[Lustre-discuss] Question about failnode

Thu Oct 25 07:29:14 PDT 2007

On Thu, 2007-10-25 at 20:58 +0900, Kazuki Ohara wrote:
> Hi,
> I have a question about the fainode directive of mkfs.lustre.
> I hope someone help me.
> 
> When a shared volume is formatted and mounted as below,
>   [root at ossnode1 ~]# mkfs.lustre --ost --failnode=ossnode2 \
>   > --mgsnode=mgsnode at tcp /dev/sda1
>   [root at ossnode1 ~]# mount -t lustre /dev/sda1 /mnt/ost1
> ossnode1 knows that sda1 can be accessed by ossnode2.
> 
> Then, a failover occurs and ossnode2 mounts sda1,

ossnode2 should in fact, before it does the mount, make as entirely sure
as it can that ossnode1 does not have it mounted.  The surefire way to
do that is to kill the power to ossnode1 (assuming there is a power
controller between the mains and ossnode1 that ossnode2 can operate).

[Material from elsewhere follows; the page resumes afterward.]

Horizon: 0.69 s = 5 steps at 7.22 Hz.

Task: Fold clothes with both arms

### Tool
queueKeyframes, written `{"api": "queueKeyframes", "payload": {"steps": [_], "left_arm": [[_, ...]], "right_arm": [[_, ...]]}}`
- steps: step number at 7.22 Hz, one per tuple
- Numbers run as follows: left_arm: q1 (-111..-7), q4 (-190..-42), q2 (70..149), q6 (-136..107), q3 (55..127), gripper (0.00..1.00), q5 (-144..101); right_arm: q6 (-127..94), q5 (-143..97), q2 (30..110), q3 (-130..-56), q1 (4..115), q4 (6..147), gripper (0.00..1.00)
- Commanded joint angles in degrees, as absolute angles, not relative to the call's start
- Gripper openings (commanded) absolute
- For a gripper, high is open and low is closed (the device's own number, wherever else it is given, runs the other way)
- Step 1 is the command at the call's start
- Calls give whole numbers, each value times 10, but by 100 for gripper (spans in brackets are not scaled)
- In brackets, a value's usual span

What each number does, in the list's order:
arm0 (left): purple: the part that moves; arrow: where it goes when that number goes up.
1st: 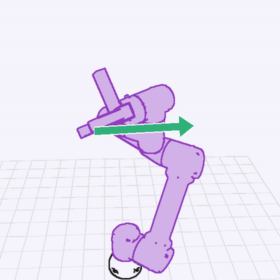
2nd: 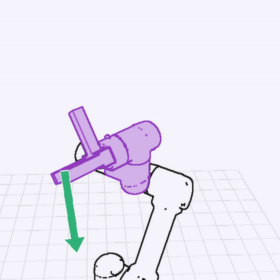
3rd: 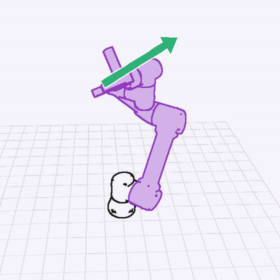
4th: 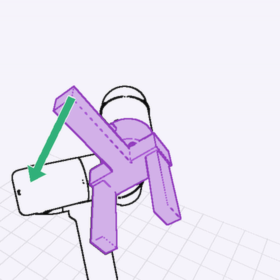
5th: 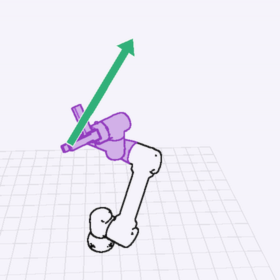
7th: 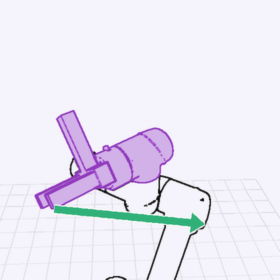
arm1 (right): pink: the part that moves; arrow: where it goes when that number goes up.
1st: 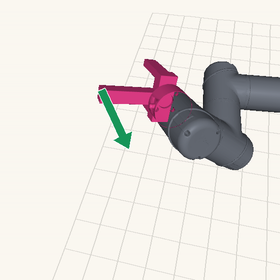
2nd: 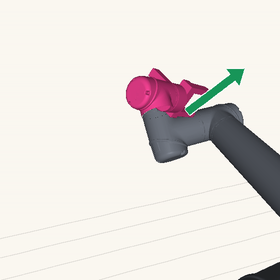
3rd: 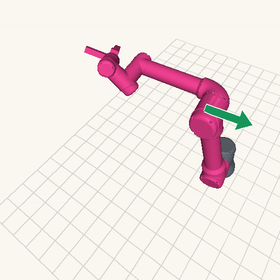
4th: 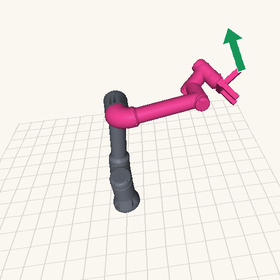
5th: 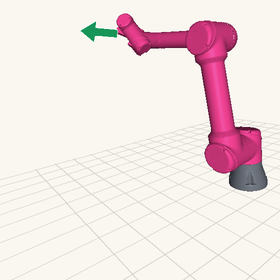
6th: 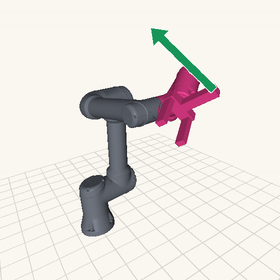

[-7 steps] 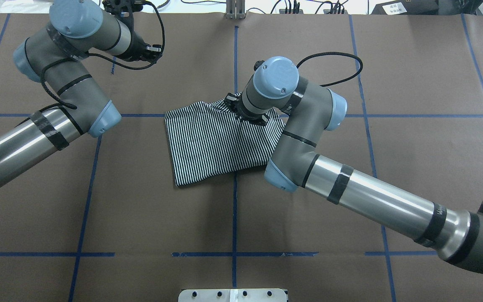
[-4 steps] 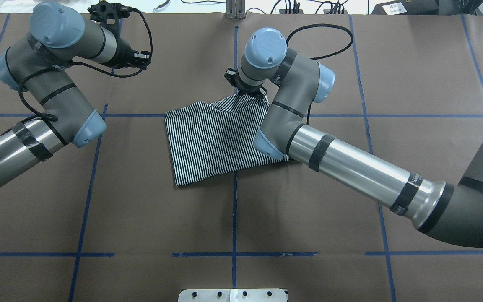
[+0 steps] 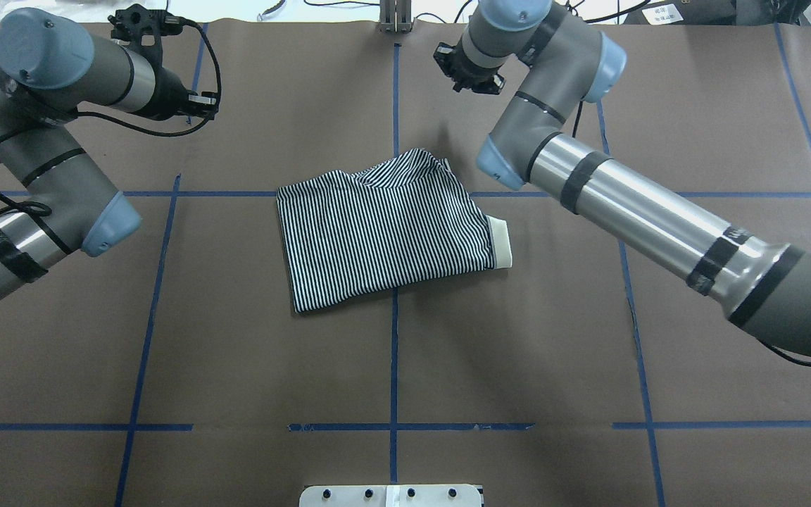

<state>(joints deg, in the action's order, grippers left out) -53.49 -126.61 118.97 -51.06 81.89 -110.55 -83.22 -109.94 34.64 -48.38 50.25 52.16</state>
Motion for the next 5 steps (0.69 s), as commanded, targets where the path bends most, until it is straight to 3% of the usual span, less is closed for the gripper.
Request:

In the failover game this is called STONITH and is an acronym for "Shoot
The Other Node In The Head".  All of this is usually coordinated with
something like Heartbeat.

The reason for this STONITH action is that in an HA scenario, ossnode2
only knows that it cannot reach ossnode1.  It does not know why.  It
could be because it's power failed, it panic'd or any number of reasons.
Not all of those reasons imply that ossnode1 cannot (and does not) still
have the disk mounted though.  Only by killing ossnode1 itself, can
ossnode2 be absolutely sure that ossnode1 does not have the disk
mounted.

More than one node mounting an ext{2,3,4} or ldiskfs (which is ext4,
basically) filesystem is disastrous for that filesystem, so all possible
measures necessary to prevent that need to be taken.

> I think there is no way for ossnode2 to know sda1 can be accessed by ossnode1.
> Does this become a problem?

It does, hence the steps above.

b.